It was the windows that made me drop my phone. I had been expecting a great many things. Horrific violence, blood, gore, all the trappings of a creepy hospital after dark, but what I was not expecting was a nice apartment with floor to ceiling windows. I felt my headphones pop from my ears as I approached the window, my headlamp reflecting back at me slightly in the darkened room. I placed my hand on the glass and knew the trick.

While not burning hot it was warm, unlike every other window in Boston currently. It had to be LED panels. My stomach clenched as I thought of the trapped Lynch son, sure he wasn't a good person but at least in real prison you get to see daylight and smell the fresh air. He'd been trapped underground looking out frosted windows into LED lights for months, definitely a punishment that would fall under cruel and unusual, despite the cushy trappings.

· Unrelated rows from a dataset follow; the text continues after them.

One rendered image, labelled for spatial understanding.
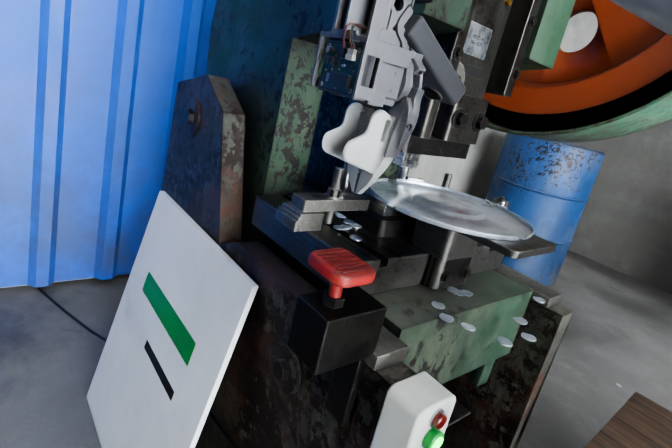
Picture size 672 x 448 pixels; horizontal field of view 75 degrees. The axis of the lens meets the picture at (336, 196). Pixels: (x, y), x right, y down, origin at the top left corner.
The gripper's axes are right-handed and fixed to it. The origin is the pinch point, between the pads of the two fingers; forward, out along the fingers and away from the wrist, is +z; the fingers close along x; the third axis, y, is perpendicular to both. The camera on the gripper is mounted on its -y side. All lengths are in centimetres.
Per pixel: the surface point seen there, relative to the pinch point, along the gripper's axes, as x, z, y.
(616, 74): -5, -23, -66
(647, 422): 20, 50, -91
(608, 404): 0, 85, -157
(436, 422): 12.5, 24.4, -8.3
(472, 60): -15.4, -17.9, -32.8
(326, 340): 3.1, 17.4, 2.6
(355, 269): 2.3, 9.4, 0.3
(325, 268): 0.7, 9.8, 3.1

Slowly I began to turn around to get a better view of the aforementioned cushy trappings when cold metal smacked across my forehead. I screamed, partially from pain, partially from shock. I felt the band clamping the headlamp to my forehead loosen and saw it fly across the room carried by the force of the hit. My trusty headlamp cracked menacingly against the wall and I felt my scream die in my throat as I realized I was not alone, the hard metal barrel poking into my side was a clear indicator of that.

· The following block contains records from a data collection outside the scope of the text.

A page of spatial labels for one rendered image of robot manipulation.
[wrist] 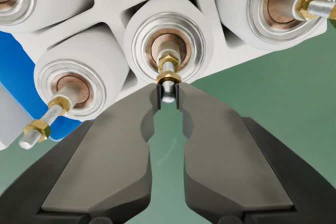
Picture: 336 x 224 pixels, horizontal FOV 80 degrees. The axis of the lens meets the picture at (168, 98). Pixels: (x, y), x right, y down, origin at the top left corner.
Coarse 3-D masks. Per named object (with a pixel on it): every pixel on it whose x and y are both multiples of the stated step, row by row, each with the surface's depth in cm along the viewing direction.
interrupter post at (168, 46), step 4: (168, 40) 20; (160, 44) 20; (164, 44) 19; (168, 44) 19; (172, 44) 19; (176, 44) 20; (160, 48) 19; (164, 48) 18; (168, 48) 18; (172, 48) 18; (176, 48) 19; (160, 52) 18; (164, 52) 18; (168, 52) 18; (172, 52) 18; (176, 52) 18; (160, 56) 18; (176, 56) 18; (156, 60) 18
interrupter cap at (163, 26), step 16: (160, 16) 19; (176, 16) 19; (144, 32) 20; (160, 32) 20; (176, 32) 20; (192, 32) 20; (144, 48) 20; (192, 48) 20; (144, 64) 21; (192, 64) 21
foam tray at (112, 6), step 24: (96, 0) 25; (120, 0) 25; (144, 0) 35; (192, 0) 34; (72, 24) 26; (120, 24) 26; (216, 24) 26; (24, 48) 28; (48, 48) 29; (216, 48) 28; (240, 48) 28; (120, 96) 32
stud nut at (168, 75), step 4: (164, 72) 14; (168, 72) 13; (172, 72) 14; (156, 76) 14; (160, 76) 14; (164, 76) 13; (168, 76) 13; (172, 76) 13; (176, 76) 14; (180, 76) 14; (156, 80) 13; (160, 80) 13; (164, 80) 13; (168, 80) 13; (172, 80) 13; (176, 80) 13; (180, 80) 13; (160, 84) 14
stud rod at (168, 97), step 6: (162, 66) 17; (168, 66) 16; (174, 72) 16; (162, 84) 13; (168, 84) 13; (174, 84) 13; (162, 90) 13; (168, 90) 12; (174, 90) 13; (162, 96) 12; (168, 96) 12; (174, 96) 12; (168, 102) 13

"Who the fuck are you," rasped a voice, with an overly thick Bostonian accent.

I froze and the voice jabbed at me again, "Hurry up buddy," he growled, "if I fire, this bullet is going straight through your large intestine. You'll die before they can get you to a hospital."

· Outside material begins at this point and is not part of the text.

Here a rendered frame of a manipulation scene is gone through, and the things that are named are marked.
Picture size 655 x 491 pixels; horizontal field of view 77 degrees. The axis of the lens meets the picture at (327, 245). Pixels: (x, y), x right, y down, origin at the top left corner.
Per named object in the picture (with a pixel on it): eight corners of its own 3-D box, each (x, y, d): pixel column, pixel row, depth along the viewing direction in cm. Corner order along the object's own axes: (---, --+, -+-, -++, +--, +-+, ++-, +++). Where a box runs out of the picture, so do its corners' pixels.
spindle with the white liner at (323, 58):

I couldn't help but giggle. This guy obviously didn't know where he was since we were already in a hospital.

"You laughin' at me, sister," the husky voice barked, his accent becoming more Irish-Boston as he got angrier.

"No," I choked, attempting to swallow my nervous laughter, "It's just that we are already in a hospital."

I felt the barrel leave my side, creaking slightly. My breath fogged the 'window' and I turned, trying to see my attacker.

"I don't think so," mumbled the man, his voice thoughtful rather than angry now as he pushed the barrel back into my side.

"So I'm guessing you're Rick Lynch," I breathed, squinting out the sides of my peripheral vision, attempting to see the man.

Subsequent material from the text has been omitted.